_Exercise aim_.
For each line below with the word "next", write out a copy.

[Saved data entries]
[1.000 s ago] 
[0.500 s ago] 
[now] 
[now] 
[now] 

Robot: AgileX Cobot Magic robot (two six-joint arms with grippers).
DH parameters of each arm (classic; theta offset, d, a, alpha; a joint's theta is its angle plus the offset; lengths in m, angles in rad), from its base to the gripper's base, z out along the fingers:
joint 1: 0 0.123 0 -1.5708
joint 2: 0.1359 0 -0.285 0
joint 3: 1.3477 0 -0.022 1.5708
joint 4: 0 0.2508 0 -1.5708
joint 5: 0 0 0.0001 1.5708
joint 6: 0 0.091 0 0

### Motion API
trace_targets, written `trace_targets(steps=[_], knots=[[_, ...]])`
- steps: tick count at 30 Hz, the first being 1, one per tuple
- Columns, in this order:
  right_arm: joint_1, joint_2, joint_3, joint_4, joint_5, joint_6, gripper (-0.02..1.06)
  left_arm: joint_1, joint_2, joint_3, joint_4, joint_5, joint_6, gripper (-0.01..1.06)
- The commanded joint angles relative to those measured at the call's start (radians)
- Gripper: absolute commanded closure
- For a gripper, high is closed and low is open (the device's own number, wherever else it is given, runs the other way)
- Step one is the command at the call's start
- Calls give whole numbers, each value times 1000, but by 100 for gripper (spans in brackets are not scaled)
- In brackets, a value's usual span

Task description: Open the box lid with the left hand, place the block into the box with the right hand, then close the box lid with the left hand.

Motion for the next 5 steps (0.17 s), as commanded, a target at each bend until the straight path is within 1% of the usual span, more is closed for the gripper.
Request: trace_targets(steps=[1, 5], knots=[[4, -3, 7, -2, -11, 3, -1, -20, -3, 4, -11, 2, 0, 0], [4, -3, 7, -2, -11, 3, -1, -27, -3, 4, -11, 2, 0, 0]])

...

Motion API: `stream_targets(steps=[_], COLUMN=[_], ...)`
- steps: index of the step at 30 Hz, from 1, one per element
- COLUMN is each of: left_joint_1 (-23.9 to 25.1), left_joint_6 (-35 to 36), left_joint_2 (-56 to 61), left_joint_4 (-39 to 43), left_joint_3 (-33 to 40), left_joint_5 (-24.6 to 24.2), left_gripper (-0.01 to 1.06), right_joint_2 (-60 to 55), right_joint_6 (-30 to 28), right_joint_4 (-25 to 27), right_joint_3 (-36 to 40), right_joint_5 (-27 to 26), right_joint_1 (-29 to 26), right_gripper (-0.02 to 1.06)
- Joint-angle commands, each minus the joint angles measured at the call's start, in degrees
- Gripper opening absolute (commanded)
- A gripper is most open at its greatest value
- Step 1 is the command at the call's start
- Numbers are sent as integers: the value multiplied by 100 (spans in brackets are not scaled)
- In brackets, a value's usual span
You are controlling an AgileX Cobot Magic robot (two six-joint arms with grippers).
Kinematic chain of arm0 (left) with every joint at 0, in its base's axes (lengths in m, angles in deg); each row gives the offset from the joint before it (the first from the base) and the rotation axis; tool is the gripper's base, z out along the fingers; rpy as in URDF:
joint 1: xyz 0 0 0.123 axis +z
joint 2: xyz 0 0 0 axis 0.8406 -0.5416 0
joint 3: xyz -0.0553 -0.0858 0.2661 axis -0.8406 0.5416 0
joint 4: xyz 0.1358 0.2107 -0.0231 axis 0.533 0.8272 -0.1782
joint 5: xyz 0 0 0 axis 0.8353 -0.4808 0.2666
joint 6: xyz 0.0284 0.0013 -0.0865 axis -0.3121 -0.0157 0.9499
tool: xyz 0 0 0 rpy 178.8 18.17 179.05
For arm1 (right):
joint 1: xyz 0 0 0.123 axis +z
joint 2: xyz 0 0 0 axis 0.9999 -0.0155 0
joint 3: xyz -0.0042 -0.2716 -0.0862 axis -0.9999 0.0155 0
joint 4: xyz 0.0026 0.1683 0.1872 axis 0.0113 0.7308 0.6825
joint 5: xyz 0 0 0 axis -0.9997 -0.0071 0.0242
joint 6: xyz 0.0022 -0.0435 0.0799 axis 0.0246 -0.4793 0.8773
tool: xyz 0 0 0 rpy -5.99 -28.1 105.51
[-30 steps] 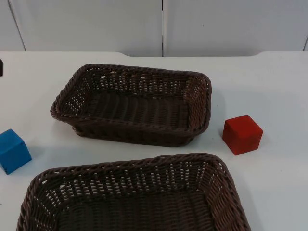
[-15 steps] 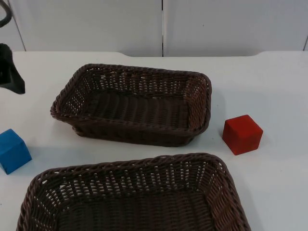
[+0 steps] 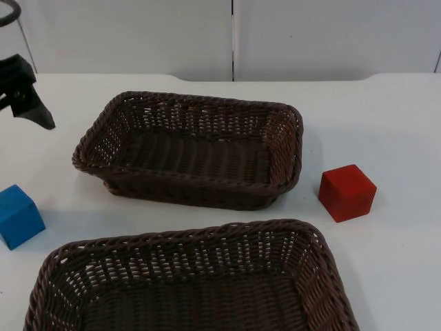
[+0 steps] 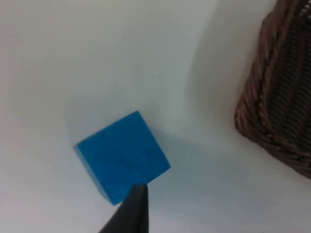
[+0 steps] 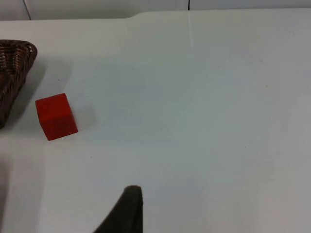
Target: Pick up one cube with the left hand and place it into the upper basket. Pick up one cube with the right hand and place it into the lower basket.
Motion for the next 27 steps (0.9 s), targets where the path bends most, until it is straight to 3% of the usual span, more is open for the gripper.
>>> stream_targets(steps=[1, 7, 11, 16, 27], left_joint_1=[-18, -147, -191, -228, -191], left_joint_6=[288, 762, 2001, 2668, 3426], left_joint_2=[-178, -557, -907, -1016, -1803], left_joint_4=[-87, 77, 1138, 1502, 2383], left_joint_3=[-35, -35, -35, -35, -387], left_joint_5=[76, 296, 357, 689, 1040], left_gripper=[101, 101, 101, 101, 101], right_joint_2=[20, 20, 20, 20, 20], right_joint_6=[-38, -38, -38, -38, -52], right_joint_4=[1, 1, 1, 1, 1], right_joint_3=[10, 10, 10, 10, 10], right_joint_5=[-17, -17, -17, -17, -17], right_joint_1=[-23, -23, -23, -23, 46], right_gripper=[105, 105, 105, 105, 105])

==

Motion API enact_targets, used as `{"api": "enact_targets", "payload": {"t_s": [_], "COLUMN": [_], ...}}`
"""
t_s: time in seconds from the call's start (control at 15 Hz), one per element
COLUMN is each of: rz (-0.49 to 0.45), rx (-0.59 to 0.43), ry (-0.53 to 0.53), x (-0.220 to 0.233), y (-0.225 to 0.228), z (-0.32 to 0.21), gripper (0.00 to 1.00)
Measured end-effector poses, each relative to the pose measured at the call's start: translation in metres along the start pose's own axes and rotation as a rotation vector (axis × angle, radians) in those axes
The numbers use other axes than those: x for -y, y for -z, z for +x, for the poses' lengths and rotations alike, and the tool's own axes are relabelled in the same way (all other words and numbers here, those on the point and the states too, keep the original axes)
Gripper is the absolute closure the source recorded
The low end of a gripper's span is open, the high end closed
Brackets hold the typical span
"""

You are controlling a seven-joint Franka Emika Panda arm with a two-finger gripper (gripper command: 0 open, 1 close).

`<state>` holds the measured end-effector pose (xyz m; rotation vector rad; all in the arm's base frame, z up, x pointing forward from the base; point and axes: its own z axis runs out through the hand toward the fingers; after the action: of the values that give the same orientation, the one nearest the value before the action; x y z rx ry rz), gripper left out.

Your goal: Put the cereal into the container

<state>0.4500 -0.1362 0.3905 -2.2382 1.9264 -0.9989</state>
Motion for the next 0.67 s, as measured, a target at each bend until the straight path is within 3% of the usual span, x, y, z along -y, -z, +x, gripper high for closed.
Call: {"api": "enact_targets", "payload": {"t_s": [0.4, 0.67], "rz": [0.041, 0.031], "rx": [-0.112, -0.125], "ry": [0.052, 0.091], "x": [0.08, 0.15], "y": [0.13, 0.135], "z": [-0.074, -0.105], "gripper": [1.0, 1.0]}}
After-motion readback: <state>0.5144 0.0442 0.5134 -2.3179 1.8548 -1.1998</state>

_Answer space_.
Motion for the next 5 steps (0.17 s), as commanded, a target at each bend until the straight path is within 1% of the usual span, more is closed for the gripper.
Motion for the next 27 steps (0.9 s), targets where the path bends most, until it is straight to 3% of the usual span, more is open for the gripper.
Motion for the next 0.67 s, as measured, a target at each bend until the straight path is within 3% of the usual span, x, y, z along -y, -z, +x, gripper high for closed.

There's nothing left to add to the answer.